Take a look at the sign above. Shenot’s Farm Market- since 1854. This establishment was in business before the Civil War. I pointed this out to Jack on the first day of his employment and said to him that these are the types of people who work hard and are really successful. They could probably buy and sell most of the posers in the suburbs of Pittsburgh and most places for that matter. They presented him with a manual that said among other things that he was to treat the produce like eggs. The Shenots value each and every piece of fruit and vegetable that they sell and they count on the workers there to engage the customer with respect, befitting the ethic that they wish to project. I told Jack he will learn a lot if he keeps his eyes open and works hard. This is his first job seeing that sports have taken up most of his time up until now.

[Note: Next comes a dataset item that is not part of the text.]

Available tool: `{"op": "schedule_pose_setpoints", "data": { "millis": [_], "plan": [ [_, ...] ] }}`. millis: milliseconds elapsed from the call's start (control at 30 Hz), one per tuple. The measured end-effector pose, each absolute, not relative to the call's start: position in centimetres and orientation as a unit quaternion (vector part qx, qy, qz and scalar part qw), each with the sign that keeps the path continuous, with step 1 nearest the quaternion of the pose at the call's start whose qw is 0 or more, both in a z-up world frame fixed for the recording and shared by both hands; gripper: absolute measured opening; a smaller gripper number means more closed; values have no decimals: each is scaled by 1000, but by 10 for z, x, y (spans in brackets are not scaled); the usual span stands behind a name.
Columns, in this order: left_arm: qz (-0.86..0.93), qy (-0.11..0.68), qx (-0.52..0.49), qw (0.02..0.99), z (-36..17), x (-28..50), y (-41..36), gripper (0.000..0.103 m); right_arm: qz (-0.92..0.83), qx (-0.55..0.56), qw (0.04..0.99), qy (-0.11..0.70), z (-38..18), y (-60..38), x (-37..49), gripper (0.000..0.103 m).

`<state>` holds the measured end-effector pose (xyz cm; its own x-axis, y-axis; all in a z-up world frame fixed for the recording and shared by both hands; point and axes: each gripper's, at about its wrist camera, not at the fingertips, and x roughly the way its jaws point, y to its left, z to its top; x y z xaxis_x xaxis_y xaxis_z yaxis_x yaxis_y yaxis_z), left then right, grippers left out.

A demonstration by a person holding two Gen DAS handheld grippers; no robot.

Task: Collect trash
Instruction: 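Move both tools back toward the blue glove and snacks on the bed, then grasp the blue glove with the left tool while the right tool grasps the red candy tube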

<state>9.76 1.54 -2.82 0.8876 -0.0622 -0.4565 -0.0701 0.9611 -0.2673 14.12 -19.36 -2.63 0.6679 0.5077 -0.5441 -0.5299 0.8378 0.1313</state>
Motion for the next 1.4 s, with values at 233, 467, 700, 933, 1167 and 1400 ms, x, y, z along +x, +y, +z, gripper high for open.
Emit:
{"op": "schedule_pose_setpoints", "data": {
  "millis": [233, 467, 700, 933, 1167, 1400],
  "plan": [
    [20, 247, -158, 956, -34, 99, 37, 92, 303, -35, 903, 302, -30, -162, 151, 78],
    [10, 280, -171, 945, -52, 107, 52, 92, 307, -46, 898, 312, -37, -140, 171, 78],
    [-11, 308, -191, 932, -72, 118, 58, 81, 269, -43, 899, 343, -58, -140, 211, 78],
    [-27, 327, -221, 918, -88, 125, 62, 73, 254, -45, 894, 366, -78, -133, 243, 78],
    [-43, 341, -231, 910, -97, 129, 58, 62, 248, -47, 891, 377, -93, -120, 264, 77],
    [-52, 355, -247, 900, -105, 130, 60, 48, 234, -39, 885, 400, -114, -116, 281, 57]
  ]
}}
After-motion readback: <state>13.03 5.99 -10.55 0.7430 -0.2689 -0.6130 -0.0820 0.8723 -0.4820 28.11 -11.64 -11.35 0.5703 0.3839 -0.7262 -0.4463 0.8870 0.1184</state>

I have seen a change in Jack where he is becoming a little more responsible. When he has berry picking duty before 7:00 AM, he goes to bed early and makes sure we leave in time for him to begin bright and early. He seems enthused when he tells me that he learned something new that day. Whether it is running the cash register, bringing in the kale( his name badge says,”Jack- King of Kale”), or running with the truck to get watermelons and place them in the bins for the day. He seems to like it and it is a new adventure for him and getting that first paycheck was a proud moment for him. I am a firm believer in kids working. They have to learn like we all did that money doesn’t grow on trees and that you have to save some for a rainy day. Have I missed any popular sayings of the time? I don’t tell him that in my day I walked up hill to school both ways but I do tell him stories of my past that included summer jobs and college employment. Teenagers need direction and sometimes a summer job with responsibility is just the ticket.

My dad was a child of the Great Depression. The stories he told were amazing and life during the great war was never easy. I always admired my dad for his work ethic. His generation was extremely exemplary and I make sure that Jack knows the history of his Pop Pop and why he was such a good man. My Uncle Jack( my dad’s brother) was a B-24 pilot in WWII and flew 52 missions over the Anzio Beach head. He used to tell us that every day, the mechanics would patch up the flak holes in the body of his aircraft and send him back out again the next day. He was shot down over Burma,and spent a year in a Japanese Prisoner of War Camp. The British bombed the camp, he escaped and made it back to Bellevue,Pa. alive. When I was his age, I was looking for my next cheeseburger. Read Tom Brokaw’s book,” The Greatest Generation” to see what our parents and grandparents went through and how hard work honed their amazing successes in life. We all have or will raise teenagers. We were a teenager once and understand. But it is so important in my mind to make sure that our young people appreciate the value of hard work. We can’t support some of the current ideas of entitlement in this country. We are not built that way and our country was not founded that way. Help your kids and tell them of your experiences. They will relate when they have to ………..bring in the kale. Thanks for reading and time for me to get off the stoop.